An Efficient Agrobacterium-mediated System Based on the PyrG Auxotrophic Marker for Recombinant Expression in the Filamentous Fungus Penicillium Rubens

Overview

Journal Biotechnol Lett

Specialties Biochemistry
Biotechnology

Date 2023 Apr 18

PMID 37071381

Authors

Van-Tuan Tran

Hanh-Dung Thai

Tao Xuan Vu

Ha Hong Vu

Giang Thu Nguyen

Minh Thi Trinh

Huyen Thi Thanh Tran

Huong Thi Thu Pham

Nhung Thi Hong Le

Affiliations

Soon will be listed here.

Abstract

Objectives: This work aimed to construct a versatile, effective, and food-grade Agrobacterium tumefaciens-mediated transformation (ATMT) system for recombinant expression in the filamentous fungus Penicillium rubens (also known as Pencillium chrysogenum).

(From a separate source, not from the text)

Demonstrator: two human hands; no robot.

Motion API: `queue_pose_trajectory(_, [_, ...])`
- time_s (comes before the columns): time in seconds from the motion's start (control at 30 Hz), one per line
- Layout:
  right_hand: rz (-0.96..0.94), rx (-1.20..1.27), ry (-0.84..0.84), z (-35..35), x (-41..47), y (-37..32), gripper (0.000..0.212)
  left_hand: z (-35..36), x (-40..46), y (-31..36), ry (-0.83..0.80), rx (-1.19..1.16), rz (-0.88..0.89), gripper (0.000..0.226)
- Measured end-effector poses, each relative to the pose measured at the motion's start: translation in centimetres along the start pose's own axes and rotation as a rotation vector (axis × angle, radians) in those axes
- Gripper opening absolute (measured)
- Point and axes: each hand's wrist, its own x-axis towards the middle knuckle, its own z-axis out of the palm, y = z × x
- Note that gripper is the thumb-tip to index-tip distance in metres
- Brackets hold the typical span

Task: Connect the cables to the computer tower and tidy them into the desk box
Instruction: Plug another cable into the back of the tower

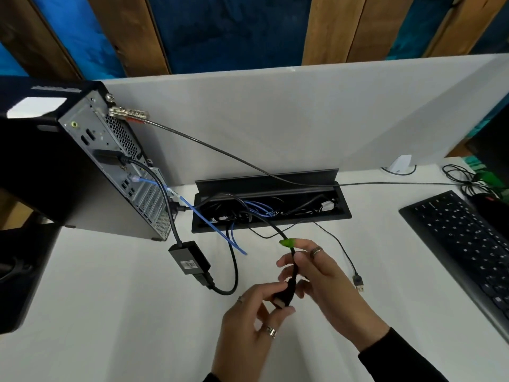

Results: In this study, the wild-type P. chrysogenum VTCC 31172 strain was re-classified as P. rubens by a multilocus sequencing analysis. Further, the pyrG gene required for uridine/uracil biosynthesis was successfully deleted in the VTCC 31172 strain by homologous recombination to generate a stable uridine/uracil auxotrophic mutant (ΔpyrG). The growth of the P. rubens ΔpyrG strain could be restored by uridine/uracil supplementation, and a new ATMT system based on the uridine/uracil auxotrophic mechanism was established for this strain. The optimal ATMT efficiency could reach 1750 transformants for 10 spores (equivalent to 0.18%). In addition, supplementation of uridine/uracil at the concentrations of 0.005-0.02% during the co-cultivation process significantly promoted transformation efficiency. Especially, we demonstrated that the pyrG marker and the amyB promoter from the koji mold Aspergillus oryzae were fully functional in P. rubens ΔpyrG. Expression of the DsRed reporter gene under the regulation of the A. oryzae amyB promoter lighted up the mycelium of P. rubens with a robust red signal under fluorescence microscopy. Furthermore, genomic integration of multiple copies of the Aspergillus fumigatus phyA gene under the control of the amyB promoter significantly enhanced phytase activity in P. rubens.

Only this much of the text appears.